TASK DESCRIPTION:
I need the number of lines in the following entries that hold the word "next", and no other text.

[Items from a dataset]
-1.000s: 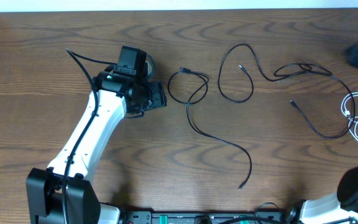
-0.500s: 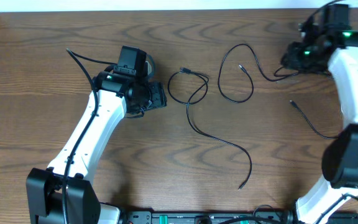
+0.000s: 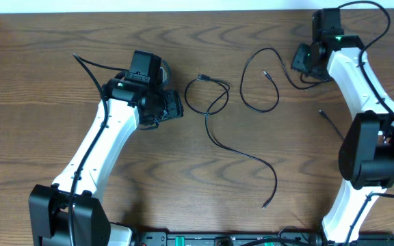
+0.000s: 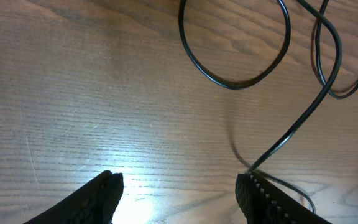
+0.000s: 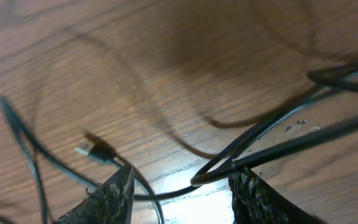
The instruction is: Untangle cables
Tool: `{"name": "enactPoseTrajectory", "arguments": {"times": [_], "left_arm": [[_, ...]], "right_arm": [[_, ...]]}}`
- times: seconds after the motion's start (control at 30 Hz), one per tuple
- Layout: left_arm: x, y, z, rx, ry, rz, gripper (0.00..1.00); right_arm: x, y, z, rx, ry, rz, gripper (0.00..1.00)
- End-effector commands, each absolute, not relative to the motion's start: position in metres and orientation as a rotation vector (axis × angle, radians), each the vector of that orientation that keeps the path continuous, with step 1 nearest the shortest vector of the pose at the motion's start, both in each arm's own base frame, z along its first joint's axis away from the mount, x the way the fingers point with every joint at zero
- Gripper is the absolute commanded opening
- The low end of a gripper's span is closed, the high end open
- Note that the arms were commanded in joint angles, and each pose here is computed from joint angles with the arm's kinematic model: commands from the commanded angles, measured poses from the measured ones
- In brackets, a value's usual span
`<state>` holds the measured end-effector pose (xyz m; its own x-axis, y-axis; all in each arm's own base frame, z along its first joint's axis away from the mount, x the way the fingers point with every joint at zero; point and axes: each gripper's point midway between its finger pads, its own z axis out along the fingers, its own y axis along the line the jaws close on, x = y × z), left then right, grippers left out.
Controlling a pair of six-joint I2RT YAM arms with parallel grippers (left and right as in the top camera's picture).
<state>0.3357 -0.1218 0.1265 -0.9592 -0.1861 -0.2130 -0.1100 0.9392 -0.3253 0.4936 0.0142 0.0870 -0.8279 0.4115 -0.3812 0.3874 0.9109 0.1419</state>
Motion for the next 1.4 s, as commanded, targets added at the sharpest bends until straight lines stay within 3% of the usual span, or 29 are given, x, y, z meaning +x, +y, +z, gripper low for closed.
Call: {"name": "enactPoseTrajectory", "arguments": {"times": [0.0,0.13,0.17,0.23,0.27,0.37,0.5,0.77,0.87,1.13,1.37], "left_arm": [[0.337,-0.119,0.127,-0.214,2.852,-0.437,0.64],[0.337,-0.119,0.127,-0.214,2.852,-0.437,0.64],[0.337,-0.119,0.127,-0.214,2.852,-0.437,0.64],[0.337,-0.119,0.127,-0.214,2.852,-0.437,0.64],[0.337,-0.119,0.127,-0.214,2.852,-0.437,0.64],[0.337,-0.119,0.127,-0.214,2.852,-0.437,0.64],[0.337,-0.119,0.126,-0.214,2.855,-0.436,0.64],[0.337,-0.119,0.126,-0.215,2.855,-0.436,0.64],[0.337,-0.119,0.126,-0.215,2.855,-0.436,0.64],[0.337,-0.119,0.126,-0.215,2.856,-0.435,0.64],[0.336,-0.119,0.126,-0.215,2.856,-0.435,0.64]], "right_arm": [[0.497,0.003,0.078,0.747,2.615,-0.009,0.45],[0.496,0.002,0.062,0.843,2.616,-0.010,0.38],[0.496,0.002,0.060,0.853,2.617,-0.008,0.31],[0.496,0.003,0.057,0.854,2.622,-0.009,0.06],[0.496,0.003,0.056,0.853,2.623,-0.006,0.01],[0.498,0.005,0.070,0.797,2.617,0.018,0.01],[0.500,-0.015,0.123,0.631,2.571,0.006,0.01],[0.459,-0.139,0.268,0.728,2.315,-0.113,0.01],[0.433,-0.183,0.291,0.835,2.232,-0.166,0.01],[0.378,-0.253,0.282,1.065,2.216,-0.250,0.01],[0.390,-0.224,0.258,0.912,2.373,-0.090,0.04]]}}
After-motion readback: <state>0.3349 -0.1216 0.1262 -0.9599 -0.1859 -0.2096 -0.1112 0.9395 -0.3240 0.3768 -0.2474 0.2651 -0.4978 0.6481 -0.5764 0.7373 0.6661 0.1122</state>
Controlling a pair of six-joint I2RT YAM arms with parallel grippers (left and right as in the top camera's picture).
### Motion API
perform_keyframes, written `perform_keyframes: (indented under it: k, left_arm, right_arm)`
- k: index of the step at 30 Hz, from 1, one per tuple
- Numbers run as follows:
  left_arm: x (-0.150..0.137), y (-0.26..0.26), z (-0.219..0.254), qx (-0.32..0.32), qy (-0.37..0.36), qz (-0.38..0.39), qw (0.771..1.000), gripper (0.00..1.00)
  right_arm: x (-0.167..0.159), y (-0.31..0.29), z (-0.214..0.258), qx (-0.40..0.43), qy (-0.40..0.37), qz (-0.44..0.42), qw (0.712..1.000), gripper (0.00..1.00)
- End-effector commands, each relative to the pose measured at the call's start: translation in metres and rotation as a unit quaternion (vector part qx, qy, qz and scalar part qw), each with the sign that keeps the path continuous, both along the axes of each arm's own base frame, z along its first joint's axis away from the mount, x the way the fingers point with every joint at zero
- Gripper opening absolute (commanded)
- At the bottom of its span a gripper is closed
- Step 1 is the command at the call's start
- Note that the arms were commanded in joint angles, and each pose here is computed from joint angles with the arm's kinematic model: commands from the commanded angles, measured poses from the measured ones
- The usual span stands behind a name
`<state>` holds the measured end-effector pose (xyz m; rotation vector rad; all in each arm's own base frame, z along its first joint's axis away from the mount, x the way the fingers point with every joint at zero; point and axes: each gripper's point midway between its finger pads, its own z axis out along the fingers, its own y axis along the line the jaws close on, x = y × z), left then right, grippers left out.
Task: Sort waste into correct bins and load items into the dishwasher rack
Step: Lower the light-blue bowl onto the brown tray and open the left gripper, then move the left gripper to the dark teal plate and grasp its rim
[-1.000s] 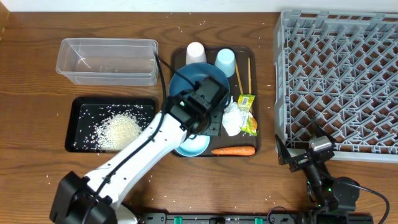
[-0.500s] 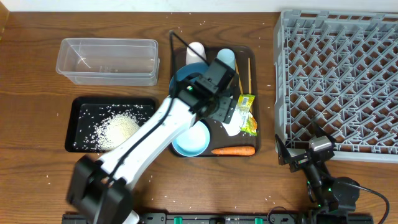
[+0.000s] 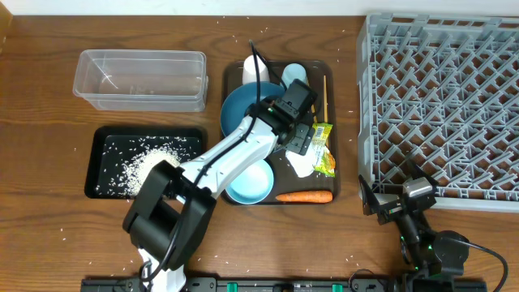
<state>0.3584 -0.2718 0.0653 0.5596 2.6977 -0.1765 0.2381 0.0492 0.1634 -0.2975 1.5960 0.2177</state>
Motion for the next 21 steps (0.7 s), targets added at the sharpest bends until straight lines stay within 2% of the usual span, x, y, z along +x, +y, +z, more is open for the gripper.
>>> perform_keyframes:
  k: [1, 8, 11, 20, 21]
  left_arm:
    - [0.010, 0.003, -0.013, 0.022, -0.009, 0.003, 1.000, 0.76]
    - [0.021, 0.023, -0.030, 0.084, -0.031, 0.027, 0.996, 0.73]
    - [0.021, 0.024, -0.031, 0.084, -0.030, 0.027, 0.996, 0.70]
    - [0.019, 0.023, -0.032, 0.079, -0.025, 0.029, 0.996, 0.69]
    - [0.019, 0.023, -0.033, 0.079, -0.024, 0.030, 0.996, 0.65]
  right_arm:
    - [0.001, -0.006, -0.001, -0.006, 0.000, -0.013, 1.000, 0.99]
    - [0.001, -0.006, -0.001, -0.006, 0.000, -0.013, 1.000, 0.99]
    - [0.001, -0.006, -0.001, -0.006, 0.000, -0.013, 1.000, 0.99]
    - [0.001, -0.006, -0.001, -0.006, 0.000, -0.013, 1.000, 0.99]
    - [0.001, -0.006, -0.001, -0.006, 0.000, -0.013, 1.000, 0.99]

RESULT:
2